2009-09-04 08:05:34

by Jon Fairbairn

[permalink] [raw]
Subject: AP: ath5k + hostapd occasionally sulks


I'm running hostapd 0.6.9 and currently compat-wireless-2009-08-22.

This seems to work most of the time, but occasionally (usually days
between occurrences) stops accepting connexions. Usually there's no
indication of this in the logs, but when clients try to associate they
eventually time out.

However, the most recent time this happened was when I was downloading a
large amount of data to one of the clients. I got a lot of

ath5k phy0: no further txbuf available, dropping packet

in the log and then the connexion died and wouldn't come back until I
restarted hostapd (I reloaded ath5k for good measure; I should probably
have tried without doing that...)

I have two questions:

(1) is that buffer message something that might have been addressed
since 2009-08-22, and

(2) What can I do to track down something that happens this
infrequently? I'm running hostapd with -d, but that doesn't log anything
different when it happens.



--
Jón Fairbairn [email protected]




2009-09-10 18:56:16

by Philip Prindeville

[permalink] [raw]
Subject: Re: AP: ath5k + hostapd occasionally sulks

Philip Prindeville wrote:
> Bob Copeland wrote:
>
>> On Tue, Sep 8, 2009 at 1:53 PM, Philip Prindeville
>> <[email protected]> wrote:
>>
>>
>>> I pulled compat-wireless from GIT last night (or about 1:30am mountain,
>>> really) and rebuilt a 2.6.27.29 kernel.
>>>
>>> I'm seeing a lot of:
>>>
>>> Sep 8 11:44:09 pbx user.err kernel: ath5k phy0: no further txbuf available, dropping packet
>>>
>>>
>>> one every 10 seconds, in fact. This is with an Engenius EMP-8062+ card:
>>>
>>>
>> Ok, the timing information is useful. This is probably something (beacon
>> sending?) racing with the periodic calibration, which temporarily stops
>> all of the tx traffic and frees the tx buffers, then starts it all up
>> again. In short, apart from the logging this shouldn't cause any
>> problems, but we should probably disable the beacon tasklet during this
>> time.
>>
>>
>
> Alas it is causing problems. I have a Windows 7 client with an Atheros
> card (I forget which... it's the mini-PCIe card that comes with Zotac
> ION mini-itx motherboards).
>
> I either can't associate, or associate but don't get a DHCP address or
> don't pass traffic... I forget which.
>
> I can do more testing tomorrow...
>
>> If this only appeared all of a sudden in recent compat snapshots, it
>> would be useful to know the last one that worked normally.
>>
>>
>
> I could walk it backwards, I suppose... 2009-08-23 was definitely
> working with an 9K board.
>
> I've not tried it with a 5K board (I'm not at this location very often).
>

FYI: The Windows 7 box associates and runs just fine with 9K driver
with 2009-09-07. So it seems to be an issue with the 5K driver.

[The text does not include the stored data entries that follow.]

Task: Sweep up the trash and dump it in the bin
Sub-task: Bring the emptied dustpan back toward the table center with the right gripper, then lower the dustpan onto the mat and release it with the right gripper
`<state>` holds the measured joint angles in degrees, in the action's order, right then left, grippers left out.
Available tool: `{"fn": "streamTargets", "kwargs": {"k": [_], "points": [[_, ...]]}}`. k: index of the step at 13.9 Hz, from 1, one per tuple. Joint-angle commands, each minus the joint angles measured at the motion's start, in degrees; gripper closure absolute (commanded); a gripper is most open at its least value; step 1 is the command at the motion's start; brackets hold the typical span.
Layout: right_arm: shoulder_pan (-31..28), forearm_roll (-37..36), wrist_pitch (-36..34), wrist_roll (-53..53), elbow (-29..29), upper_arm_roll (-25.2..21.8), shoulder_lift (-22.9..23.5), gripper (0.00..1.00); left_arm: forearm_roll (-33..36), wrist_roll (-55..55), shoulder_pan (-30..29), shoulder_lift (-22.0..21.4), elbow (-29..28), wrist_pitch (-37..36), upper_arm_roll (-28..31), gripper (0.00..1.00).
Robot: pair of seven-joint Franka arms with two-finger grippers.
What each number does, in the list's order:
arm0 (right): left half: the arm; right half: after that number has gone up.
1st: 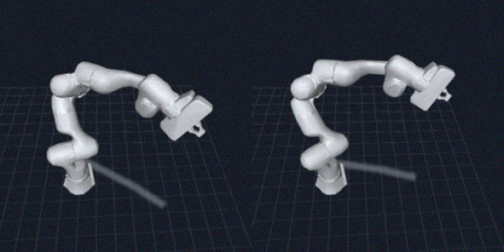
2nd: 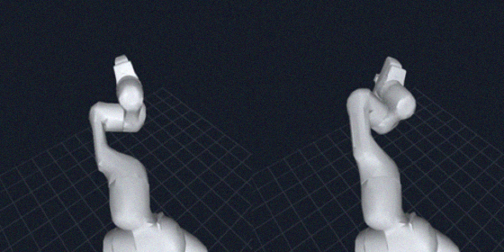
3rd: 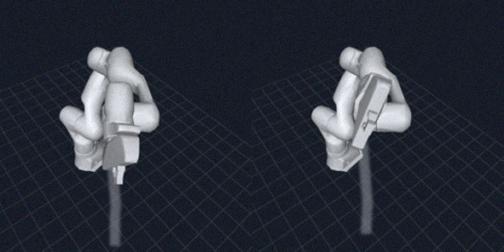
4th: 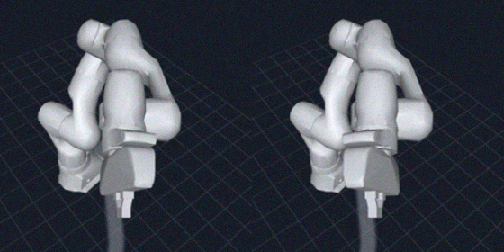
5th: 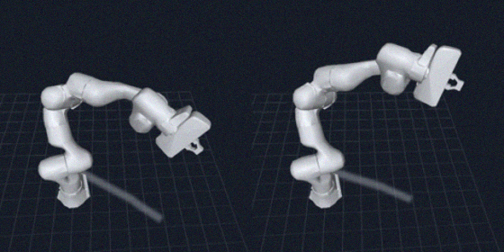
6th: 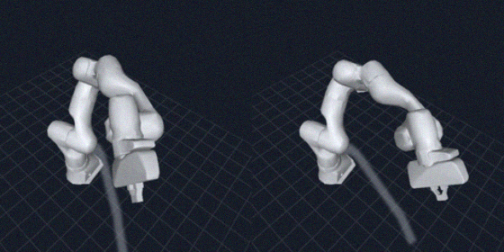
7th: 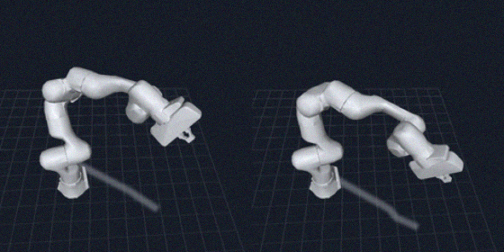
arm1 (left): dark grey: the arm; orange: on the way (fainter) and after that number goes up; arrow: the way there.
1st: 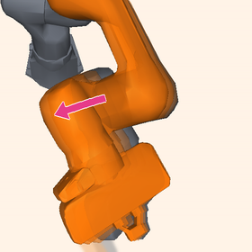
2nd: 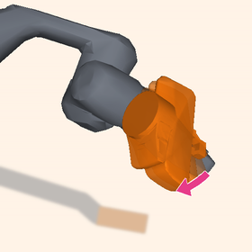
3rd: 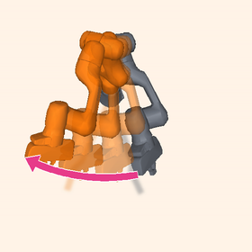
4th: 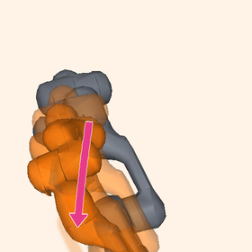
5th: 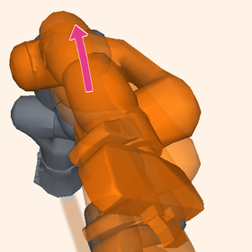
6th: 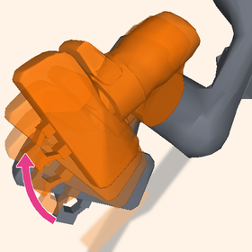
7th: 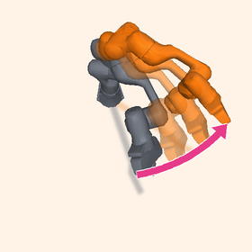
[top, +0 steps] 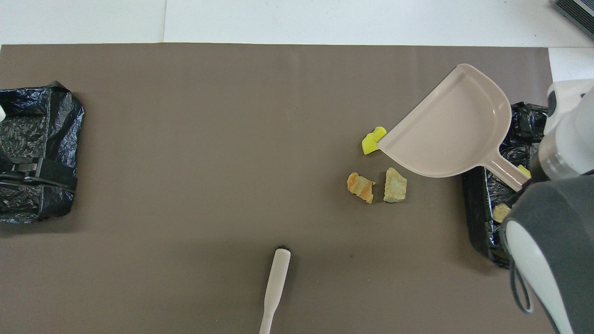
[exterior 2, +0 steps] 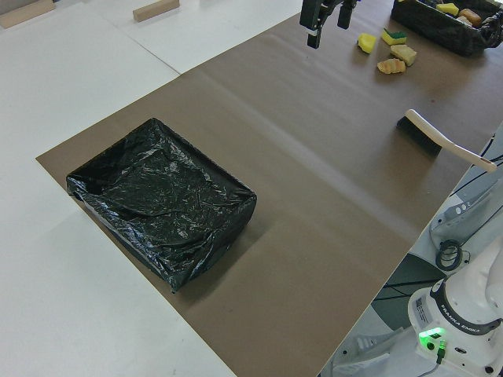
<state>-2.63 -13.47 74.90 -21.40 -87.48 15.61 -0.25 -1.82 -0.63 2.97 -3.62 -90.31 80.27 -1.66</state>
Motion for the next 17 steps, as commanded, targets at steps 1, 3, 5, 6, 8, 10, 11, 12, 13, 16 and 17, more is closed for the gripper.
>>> {"fn": "streamTargets", "kwargs": {"k": [1, 3, 5, 6, 8, 10, 11, 12, 13, 16, 17], "points": [[6.0, 5.2, 5.2, 17.5, 0.3, 0.4, 3.7, 1.00, 0.7, 0.8, -0.9, -0.6, 0.5, -2.5, -0.5, 0.00], [10.4, 9.2, 10.2, 33.0, 1.0, 0.3, 8.2, 1.00, 0.7, 0.8, -0.9, -0.8, 0.5, -3.1, -0.5, 0.00], [15.1, 10.3, 15.4, 45.8, 3.7, 0.4, 14.2, 1.00, 0.7, 0.7, -0.7, -1.0, 0.5, -3.1, -0.6, 0.00], [17.1, 10.5, 17.7, 50.6, 5.7, 0.4, 17.2, 1.00, 0.7, 0.5, -0.2, -1.0, 0.5, -3.1, -0.6, 0.00], [19.6, 12.8, 22.4, 59.1, 9.2, 0.6, 22.3, 1.00, 0.8, 0.2, -0.1, -1.5, 0.5, -3.2, -1.1, 0.00], [23.1, 13.5, 27.0, 66.6, 12.7, 0.6, 27.4, 1.00, 0.8, 0.4, -0.2, -1.5, 0.5, -3.2, -1.2, 0.00], [24.6, 13.6, 29.6, 69.1, 13.5, 0.6, 29.6, 1.00, 0.8, 0.5, -0.2, -1.5, 0.5, -3.2, -1.2, 0.00], [26.3, 14.0, 32.7, 70.4, 13.6, 0.7, 31.7, 1.00, 0.8, 0.5, -0.2, -1.5, 0.5, -3.2, -1.2, 0.00], [27.3, 15.5, 36.0, 71.0, 13.6, 0.6, 33.4, 1.00, 0.8, 0.5, -0.2, -1.5, 0.5, -3.1, -1.2, 0.00], [29.5, 15.4, 40.4, 68.2, 12.9, 0.6, 36.0, 1.00, 0.8, 0.5, -0.2, -1.5, 0.2, -2.9, -1.2, 0.00], [29.5, 15.4, 40.6, 66.1, 12.0, 0.6, 36.0, 1.00, 0.8, 0.5, -0.2, -1.6, 0.0, -2.8, -1.2, 0.00]]}}
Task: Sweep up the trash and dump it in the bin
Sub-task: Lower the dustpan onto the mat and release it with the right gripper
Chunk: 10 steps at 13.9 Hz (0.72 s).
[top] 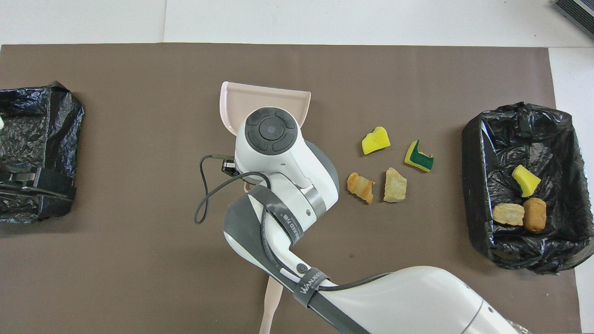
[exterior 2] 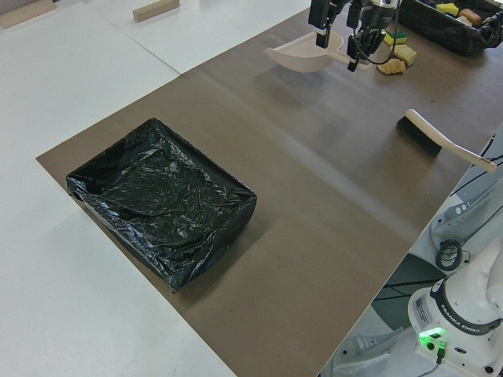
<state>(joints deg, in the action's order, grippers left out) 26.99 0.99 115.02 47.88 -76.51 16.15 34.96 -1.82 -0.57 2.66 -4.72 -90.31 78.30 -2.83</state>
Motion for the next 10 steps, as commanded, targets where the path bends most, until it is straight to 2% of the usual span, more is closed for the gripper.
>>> {"fn": "streamTargets", "kwargs": {"k": [1, 3, 6, 10], "points": [[-0.9, 0.8, 0.5, -5.4, 0.8, 0.0, 0.7, 1.00, 0.8, 0.6, 0.2, -0.7, -0.2, -0.8, 0.0, 0.00], [-1.5, 0.9, 1.0, -8.4, 0.1, 0.0, 0.9, 1.00, 0.8, 0.6, 0.2, -0.8, -0.6, -0.7, 0.0, 0.00], [-0.8, 0.2, 3.7, -8.2, -0.5, -0.1, 3.7, 1.00, 0.8, 0.6, 0.2, -1.0, -0.7, -0.5, 0.0, 0.00], [-1.4, -0.8, 3.7, -8.3, -0.5, 0.0, 3.5, 1.00, 0.8, 0.6, 0.1, -1.0, -0.7, -0.5, 0.0, 0.00]]}}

I'll set up a second WAP with a 5K card...

-Philip

>
>
>>> I'll probably have to reboot regularly, since this is on an embedded box
>>> with limited CF filesystem, and I can't overflow my /var partition...
>>>
>>>
>> Ouch. For now, just take it out or demote it to debug.
>>
>> As for the original problem, I don't know offhand why a large download
>> would trigger a cascade of these errors. The best way to track it down
>> is to try to come up with a case that reproduces it and sprinkle printks
>> throughout the driver, especially when we free and allocate the tx
>> buffers.
>>
>>
>>


2009-09-09 16:45:00

by Philip Prindeville

[permalink] [raw]
Subject: Re: AP: ath5k + hostapd occasionally sulks

Bob Copeland wrote:
> On Tue, Sep 8, 2009 at 1:53 PM, Philip Prindeville
> <[email protected]> wrote:
>
>> I pulled compat-wireless from GIT last night (or about 1:30am mountain,
>> really) and rebuilt a 2.6.27.29 kernel.
>>
>> I'm seeing a lot of:
>>
>> Sep 8 11:44:09 pbx user.err kernel: ath5k phy0: no further txbuf available, dropping packet
>>
>>
>> one every 10 seconds, in fact. This is with an Engenius EMP-8062+ card:
>>
>
> Ok, the timing information is useful. This is probably something (beacon
> sending?) racing with the periodic calibration, which temporarily stops
> all of the tx traffic and frees the tx buffers, then starts it all up
> again. In short, apart from the logging this shouldn't cause any
> problems, but we should probably disable the beacon tasklet during this
> time.
>

Alas it is causing problems. I have a Windows 7 client with an Atheros
card (I forget which... it's the mini-PCIe card that comes with Zotac
ION mini-itx motherboards).

I either can't associate, or associate but don't get a DHCP address or
don't pass traffic... I forget which.

I can do more testing tomorrow...
> If this only appeared all of a sudden in recent compat snapshots, it
> would be useful to know the last one that worked normally.
>

I could walk it backwards, I suppose... 2009-08-23 was definitely
working with an 9K board.

I've not tried it with a 5K board (I'm not at this location very often).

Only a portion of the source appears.